- **What is being asked**
Go through the records and restate them word for word, omitting images.

Collected data
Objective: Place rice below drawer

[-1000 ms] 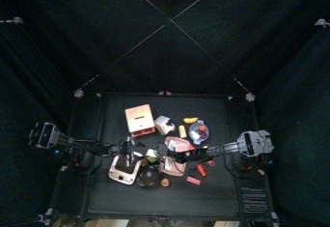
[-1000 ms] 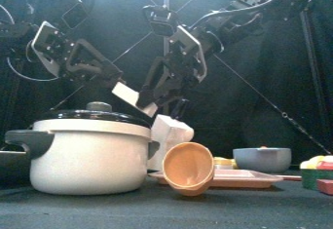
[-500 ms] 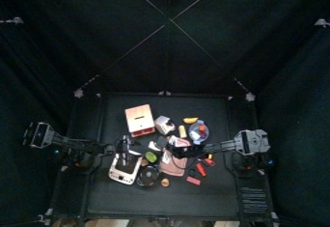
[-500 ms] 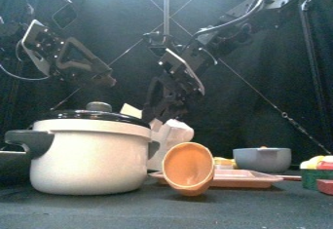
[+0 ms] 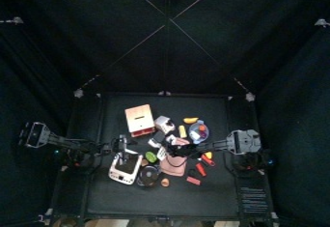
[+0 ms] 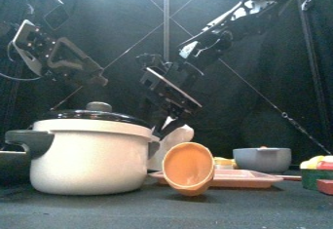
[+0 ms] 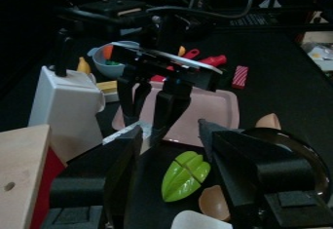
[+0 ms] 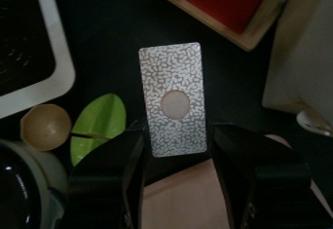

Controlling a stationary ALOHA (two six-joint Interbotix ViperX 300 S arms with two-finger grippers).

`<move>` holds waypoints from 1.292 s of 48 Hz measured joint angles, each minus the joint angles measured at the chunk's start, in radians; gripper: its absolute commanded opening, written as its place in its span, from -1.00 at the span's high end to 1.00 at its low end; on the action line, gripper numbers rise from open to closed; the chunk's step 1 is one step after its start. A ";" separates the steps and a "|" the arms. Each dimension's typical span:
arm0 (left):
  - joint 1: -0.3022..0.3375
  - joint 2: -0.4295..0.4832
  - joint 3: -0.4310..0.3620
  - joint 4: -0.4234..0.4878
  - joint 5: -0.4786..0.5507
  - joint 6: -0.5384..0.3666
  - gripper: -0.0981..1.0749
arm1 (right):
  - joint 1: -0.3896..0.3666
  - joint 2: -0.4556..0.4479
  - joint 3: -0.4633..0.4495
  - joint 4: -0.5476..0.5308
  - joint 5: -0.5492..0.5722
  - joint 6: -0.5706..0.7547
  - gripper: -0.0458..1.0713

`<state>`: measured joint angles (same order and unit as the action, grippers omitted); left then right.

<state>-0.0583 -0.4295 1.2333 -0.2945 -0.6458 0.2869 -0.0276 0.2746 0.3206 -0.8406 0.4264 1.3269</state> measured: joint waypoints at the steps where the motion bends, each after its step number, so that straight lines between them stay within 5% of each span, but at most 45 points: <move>1: 0.000 0.002 0.002 0.000 0.002 0.000 -0.63 | -0.002 0.003 -0.002 0.006 0.008 0.000 -0.16; 43: 0.000 0.000 0.002 0.000 0.003 0.000 -0.63 | -0.005 0.114 -0.107 0.229 0.095 -0.249 -0.20; 62: 0.000 0.000 0.002 0.000 0.003 0.000 -0.63 | -0.005 0.118 -0.109 0.207 0.101 -0.253 -0.51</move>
<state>-0.0583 -0.4295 1.2349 -0.2945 -0.6427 0.2869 -0.0322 0.3927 0.2117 -0.6335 0.5277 1.0738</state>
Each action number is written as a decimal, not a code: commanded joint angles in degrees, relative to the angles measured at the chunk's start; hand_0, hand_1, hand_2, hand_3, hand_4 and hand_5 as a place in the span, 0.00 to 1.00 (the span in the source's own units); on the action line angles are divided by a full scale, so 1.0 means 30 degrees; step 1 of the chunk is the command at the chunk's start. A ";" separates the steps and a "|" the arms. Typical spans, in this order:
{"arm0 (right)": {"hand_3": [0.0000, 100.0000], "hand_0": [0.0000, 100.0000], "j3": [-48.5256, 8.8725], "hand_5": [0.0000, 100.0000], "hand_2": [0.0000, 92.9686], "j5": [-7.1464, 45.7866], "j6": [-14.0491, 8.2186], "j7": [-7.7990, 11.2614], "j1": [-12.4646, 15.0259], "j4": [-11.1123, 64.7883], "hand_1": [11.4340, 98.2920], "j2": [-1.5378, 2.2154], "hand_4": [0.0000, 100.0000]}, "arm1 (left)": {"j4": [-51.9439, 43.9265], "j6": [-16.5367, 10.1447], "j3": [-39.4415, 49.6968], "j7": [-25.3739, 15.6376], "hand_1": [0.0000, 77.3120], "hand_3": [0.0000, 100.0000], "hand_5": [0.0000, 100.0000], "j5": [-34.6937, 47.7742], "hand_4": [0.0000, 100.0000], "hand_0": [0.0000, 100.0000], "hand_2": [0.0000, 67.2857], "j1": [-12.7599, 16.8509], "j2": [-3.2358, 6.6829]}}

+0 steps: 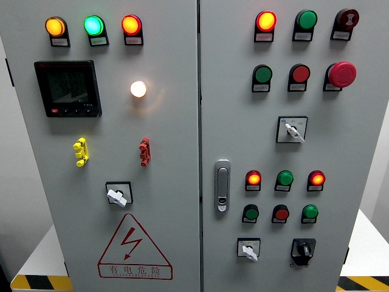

- **Response**
Objective: Place rice below drawer

[-1000 ms] 
[-1000 ms] 
[-500 ms] 
[-500 ms] 
[+0 ms] 
[+0 ms] 
[+0 ms] 
[+0 ms] 

Controlling a stationary ALOHA (two six-joint Interbotix ViperX 300 S arms with two-finger grippers).

`<move>` holds waypoints from 1.292 s of 48 Hz measured joint angles, each minus the joint angles measured at the chunk's start, in radians; gripper: its absolute commanded opening, written as its place in its span, from -1.00 at the span's high end to 1.00 at its low end; on the action line, gripper numbers rise from open to closed; the chunk's step 1 is one step after its start. A ";" separates the steps and a "|" the arms. Each dimension's typical span:
arm0 (left):
  - joint 1: -0.3022..0.3375
  - joint 2: -0.4295..0.4832
  - joint 3: -0.4310..0.3620
  - joint 4: -0.4234..0.4878
  - joint 5: -0.4786..0.5507
  - joint 6: -0.5384..0.3666
  - gripper: -0.0981..1.0749
arm1 (right):
  - joint 1: -0.3896..0.3666
  - joint 2: -0.4556..0.4479
  - joint 3: -0.4633..0.4495
  - joint 4: -0.5476..0.5308
  - joint 5: -0.5492..0.5722
  - joint 6: -0.5706..0.7547
  - gripper: -0.0458..1.0713

`<state>`: measured joint angles (same order and unit as the action, grippers omitted); left then right.

<state>-0.0583 -0.4295 1.2333 -0.2945 -0.6458 0.2869 -0.0276 0.2746 0.3206 -0.8406 0.4264 1.3269</state> measured: joint waypoints at the steps where the motion bends, each after its step number, so that straight lines between them stay within 5% of each span, but at most 45 points: <move>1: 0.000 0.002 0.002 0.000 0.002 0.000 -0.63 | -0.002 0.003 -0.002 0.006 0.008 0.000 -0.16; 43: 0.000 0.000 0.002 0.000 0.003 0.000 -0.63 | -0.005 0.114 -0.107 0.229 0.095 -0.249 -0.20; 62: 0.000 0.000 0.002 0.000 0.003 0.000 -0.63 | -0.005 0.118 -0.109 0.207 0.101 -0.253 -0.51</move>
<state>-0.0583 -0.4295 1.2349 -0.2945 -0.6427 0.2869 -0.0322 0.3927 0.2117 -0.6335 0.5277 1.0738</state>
Each action number is written as a decimal, not a code: commanded joint angles in degrees, relative to the angles measured at the chunk's start; hand_0, hand_1, hand_2, hand_3, hand_4 and hand_5 as a place in the span, 0.00 to 1.00 (the span in the source's own units); on the action line angles are divided by a full scale, so 1.0 means 30 degrees; step 1 of the chunk is the command at the chunk's start. A ";" separates the steps and a "|" the arms. Typical spans, in this order:
{"arm0 (right)": {"hand_3": [0.0000, 100.0000], "hand_0": [0.0000, 100.0000], "j3": [-48.5256, 8.8725], "hand_5": [0.0000, 100.0000], "hand_2": [0.0000, 92.9686], "j5": [-7.1464, 45.7866], "j6": [-14.0491, 8.2186], "j7": [-7.7990, 11.2614], "j1": [-12.4646, 15.0259], "j4": [-11.1123, 64.7883], "hand_1": [11.4340, 98.2920], "j2": [-1.5378, 2.2154], "hand_4": [0.0000, 100.0000]}, "arm1 (left)": {"j4": [-51.9439, 43.9265], "j6": [-16.5367, 10.1447], "j3": [-39.4415, 49.6968], "j7": [-25.3739, 15.6376], "hand_1": [0.0000, 77.3120], "hand_3": [0.0000, 100.0000], "hand_5": [0.0000, 100.0000], "j5": [-34.6937, 47.7742], "hand_4": [0.0000, 100.0000], "hand_0": [0.0000, 100.0000], "hand_2": [0.0000, 67.2857], "j1": [-12.7599, 16.8509], "j2": [-3.2358, 6.6829]}}

+0 steps: 

The output above is complete.